- Boris Worm
When Dalhousie biologist Heike Lotze heard the library at the St. Andrews Biological Station in New Brunswick would close, it came as a shock.
The station has been a destination for researchers since the 19th century, and the library played a key role in her research into the ecological history of the Bay of Fundy, which has been dramatically degraded by human activity since colonization.
“If we don’t understand the history of human effects on the ocean, we are condemned to repeat it,” reads a journal article by Lotze and fellow researcher Loren McClenachan.

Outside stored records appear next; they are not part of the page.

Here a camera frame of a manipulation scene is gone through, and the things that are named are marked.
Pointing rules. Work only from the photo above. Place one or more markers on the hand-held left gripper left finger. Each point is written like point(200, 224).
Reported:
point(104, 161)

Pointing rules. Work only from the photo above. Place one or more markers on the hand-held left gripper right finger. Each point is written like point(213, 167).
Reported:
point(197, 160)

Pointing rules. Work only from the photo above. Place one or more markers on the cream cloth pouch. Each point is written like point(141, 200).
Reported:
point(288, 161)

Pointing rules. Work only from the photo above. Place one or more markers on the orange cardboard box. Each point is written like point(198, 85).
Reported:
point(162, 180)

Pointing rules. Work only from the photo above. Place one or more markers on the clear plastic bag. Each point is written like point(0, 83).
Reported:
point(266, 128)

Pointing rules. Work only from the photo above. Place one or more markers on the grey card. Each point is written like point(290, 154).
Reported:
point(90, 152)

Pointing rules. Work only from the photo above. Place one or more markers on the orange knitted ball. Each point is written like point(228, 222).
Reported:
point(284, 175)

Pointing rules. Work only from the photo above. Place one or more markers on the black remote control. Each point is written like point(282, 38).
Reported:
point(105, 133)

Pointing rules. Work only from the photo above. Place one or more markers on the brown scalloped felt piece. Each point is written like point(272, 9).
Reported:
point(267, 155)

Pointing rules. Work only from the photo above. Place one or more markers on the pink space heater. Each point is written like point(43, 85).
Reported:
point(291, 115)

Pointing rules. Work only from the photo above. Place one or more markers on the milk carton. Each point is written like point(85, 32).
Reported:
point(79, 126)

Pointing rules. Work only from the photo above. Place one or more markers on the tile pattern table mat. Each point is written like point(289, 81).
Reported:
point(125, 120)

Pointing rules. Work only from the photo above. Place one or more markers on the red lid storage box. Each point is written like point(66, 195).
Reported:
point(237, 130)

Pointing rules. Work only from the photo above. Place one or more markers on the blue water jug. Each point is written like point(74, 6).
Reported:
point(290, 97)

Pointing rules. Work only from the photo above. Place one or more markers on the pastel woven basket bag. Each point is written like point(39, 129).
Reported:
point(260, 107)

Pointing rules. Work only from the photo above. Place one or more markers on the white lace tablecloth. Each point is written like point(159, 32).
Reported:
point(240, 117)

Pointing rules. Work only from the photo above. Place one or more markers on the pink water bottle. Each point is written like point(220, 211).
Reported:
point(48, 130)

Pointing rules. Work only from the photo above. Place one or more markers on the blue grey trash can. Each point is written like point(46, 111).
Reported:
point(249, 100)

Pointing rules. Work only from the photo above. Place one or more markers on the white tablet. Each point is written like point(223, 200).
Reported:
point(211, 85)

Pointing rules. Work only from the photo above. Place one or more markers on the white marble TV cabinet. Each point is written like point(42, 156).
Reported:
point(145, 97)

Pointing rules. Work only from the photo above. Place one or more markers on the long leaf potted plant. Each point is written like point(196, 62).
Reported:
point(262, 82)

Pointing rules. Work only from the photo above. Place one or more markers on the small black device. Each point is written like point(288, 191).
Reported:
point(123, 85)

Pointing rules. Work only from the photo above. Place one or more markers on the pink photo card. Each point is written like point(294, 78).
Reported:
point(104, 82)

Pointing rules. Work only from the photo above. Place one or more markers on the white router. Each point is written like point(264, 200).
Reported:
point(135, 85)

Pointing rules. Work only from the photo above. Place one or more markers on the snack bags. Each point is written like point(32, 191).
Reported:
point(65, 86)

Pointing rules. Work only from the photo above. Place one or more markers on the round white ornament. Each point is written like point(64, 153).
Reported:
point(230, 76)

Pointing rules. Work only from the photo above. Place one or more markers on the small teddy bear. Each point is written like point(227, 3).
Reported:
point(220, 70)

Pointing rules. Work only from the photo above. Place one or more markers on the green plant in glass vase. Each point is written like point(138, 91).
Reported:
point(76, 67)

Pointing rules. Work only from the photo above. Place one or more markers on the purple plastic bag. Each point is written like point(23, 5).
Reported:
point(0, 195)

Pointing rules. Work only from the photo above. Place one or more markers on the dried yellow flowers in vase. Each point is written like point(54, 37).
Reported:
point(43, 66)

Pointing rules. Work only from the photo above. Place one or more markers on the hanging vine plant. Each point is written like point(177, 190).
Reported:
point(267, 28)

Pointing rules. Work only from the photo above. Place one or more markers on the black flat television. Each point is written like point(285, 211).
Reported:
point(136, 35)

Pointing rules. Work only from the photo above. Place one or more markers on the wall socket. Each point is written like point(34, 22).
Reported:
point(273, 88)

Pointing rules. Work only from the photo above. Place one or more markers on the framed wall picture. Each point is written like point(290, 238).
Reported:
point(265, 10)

Following a spate of federal fisheries library closures in early December, Lotze and other scientists are worried about knowledge loss.
The Department of Fisheries and Oceans plans to close seven of its 11 libraries by 2015, including the one in St. Andrews, which recently underwent a $62 million renovation. The Bedford Institute of Oceanography will likely receive some of the library’s materials.
It would be “an incredible loss” if the materials are dumped, scattered or stored somewhere inaccessible, Lotze said. She would prefer if they were kept together at BIO, but it’s not clear yet whether that will happen.
The government says the closures and consolidations are part of a digitization process that will save about $440,000 a year. Other than DFO employees, only five to 12 people on average visited the department’s 11 libraries each year, minister of fisheries and oceans Gail Shea says in a statement. “It is not fair to taxpayers to make them pay for libraries that so few people actually used.”
The government sent the Canadian Library Association an email offering the association the chance to adopt some of the materials from closing libraries, CLA president Marie DeYoung tells The Coast.
However, DeYoung says the government hasn’t been clear about how the materials at closing libraries will be sorted, where the collections will end up or how exactly digitization will happen. In the past, the feds have consulted with the CLA, but there was “no effort made” this time, she says.
Materials at a Parks Canada library in Halifax may also be on the chopping block. Parks Canada is consolidating five of its libraries, including one in Halifax, into the Cornwall, Ontario location. Repeated requests to federal communications went unanswered Monday and Tuesday, so The Coast cannot confirm which library is being consolidated.
Scientists from coast to coast view the library closures are part of a worrisome national trend. Lotze’s husband and fellow Dalhousie scientist Boris Worm is funded entirely by the federal government, and has watched the Conservatives cut funding to his colleagues.
Dismissals of more than 2,000 government scientists in the past five years and cuts to hundreds of programs have prompted researchers to leave the country or retire, Worm says.
“We’re losing our best scientists...That’s terrible. A lot of that knowledge, a lot of that expertise, took decades to build up, and it’s not something you can switch on or off. When you have it, you nourish it, you do everything to build it.”